Un fuerte gemido salió del fondo de su ser. Cayó de rodillas al suelo mientras trataba de controlar la respiración entrecortada. Las piernas y muslos le temblaban al tiempo que apretaban sus manos hacia la entrepierna.
Al separar las piernas largos ríos de fluidos escurrían por sus muslos llegando hasta el piso. Entre sus dedos, escurría como miel. Su lengua presurosa lamió cada palmo de los brazos, manos y dedos, recogiendo a cada lamida el sabor de su orgasmo. Cerró los ojos e imaginó que entre sus rodillas alguien se deleitaba con la escorrentía de sus extremidades y su sexo.
Relamía y mordía sus labios disfrutando de aquel momento tan excitante.
Cuando pudo hacer que sus piernas respondieran se puso de pie con una enorme sonrisa en el rostro y aún oliendo profundamente el aroma del placer en su piel. Encendió de nuevo un cigarrillo y cogió la taza de café que había colocado por algún lugar y bebió de ella, el café ya estaba demasiado frío, pero no importó pues su cuerpo aún permanecía caliente.
Posó su mirada hacia el horizonte y notó la silueta de una persona que, muy atenta, le observaba. Se sonrió, terminó de quitarse aquella bata blanca que aún le cubría y se introdujo en el viejo cuarto que habitaba.
Del otro lado, los ojos curiosos seguían cada movimiento de sus manos a través de los espacios que quedaban entre las flores y plantas del jardín. Aquella persona comenzaba también a sentir el calor de la excitación en su cuerpo y el deseo de correr hacia la vieja puerta donde el espectáculo se estaba llevando a cabo, tomar las caderas que no dejaban de contonearse y hundir su cara en esa entrepierna, que más que un sexo, parecía un mar de lujuria. Sabía que la desnudez de aquel cuerpo era una invitación para poseerlo.
Dentro del cuarto viejo, cada día era una fiesta de placer solitario. Al caer el atardecer, las manos inquietas buscaban sentir el calor de la piel excitada. Pero cada domingo, el espectáculo era trasladado a la puerta de la habitación. Era una cita no pactada con quien observada del otro lado del jardín.
Salía con su bata blanca, casi transparente que dejaba ver los pezones cafés y erectos y la taza de café humeante. El sólo pensar en los ojos que le miraban le provocaban impulsos de sensualidad desmedida.

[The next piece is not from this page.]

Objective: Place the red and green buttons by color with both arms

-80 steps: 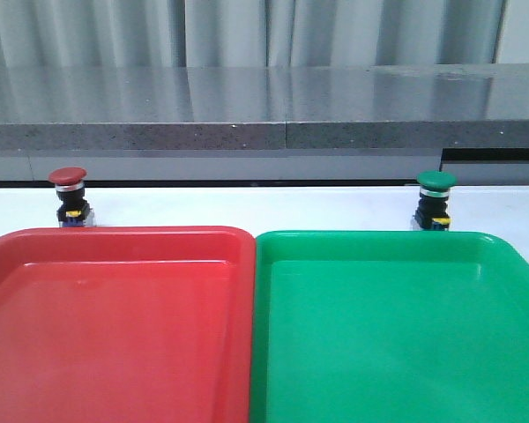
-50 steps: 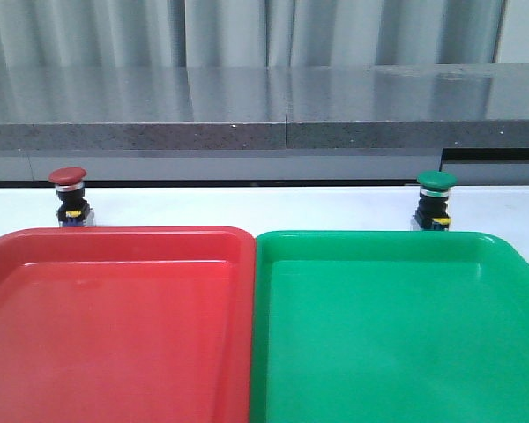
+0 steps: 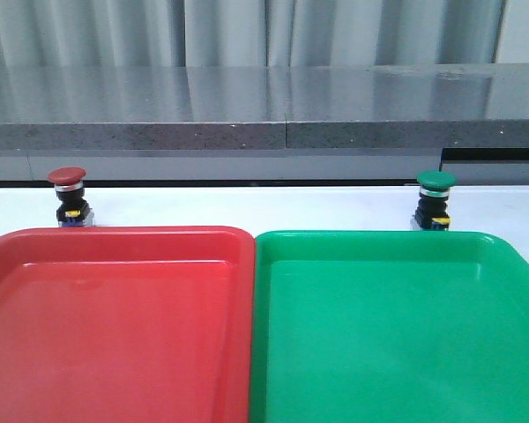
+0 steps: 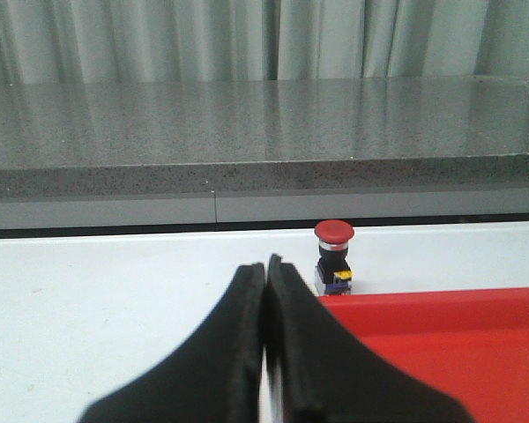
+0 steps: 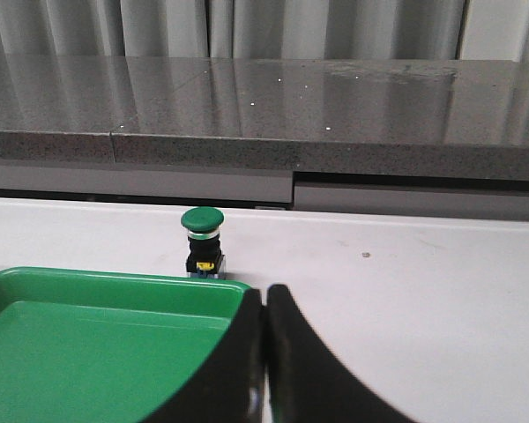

Del otro lado, reinaba la confusión y la incertidumbre. Quería salir corriendo y poseer el cuerpo que provocaba su excitación, quería beber de ese sexo y morder de los senos desbordados que se dibujaban cada domingo a través de la lavanda y los rosa laureles. Imaginaba todas las posiciones en las que le cogería. En todas, la sumisión era la premisa. Deseaba explotar de pasión entre sus nalgas, lamerlas de arriba abajo.
Su lengua ansiaba sentir la erección de su sexo. Sentir el aliento en su nuca y que los gemidos dejaran de ser imágenes y se volvieran realidad en su oído.
Al paso de los días, todos los días se fueron volviendo domingos, los desencuentros fueron cada vez más frecuentes. La bata blanca dejó de ser necesaria, dejando al descubierto por completo el cuerpo que la sostenía. Del otro lado del jardín, la espera por el momento de placer era cada vez más inquietante. Ya fuera por la mañana o antes de caer el sol.
El deseo en ambos lados del jardín el deseo era imperante. Pero ambas sabían que un encuentro carnal terminaría con la pasión desmedida. Sabían que lo que más les excitaba era el misterio, las sombras dibujadas entre los ríos de sus entrepiernas, el imaginario que habían creado entre las dos. Decidieron, sin mediar palabra jamás juntar sus cuerpos.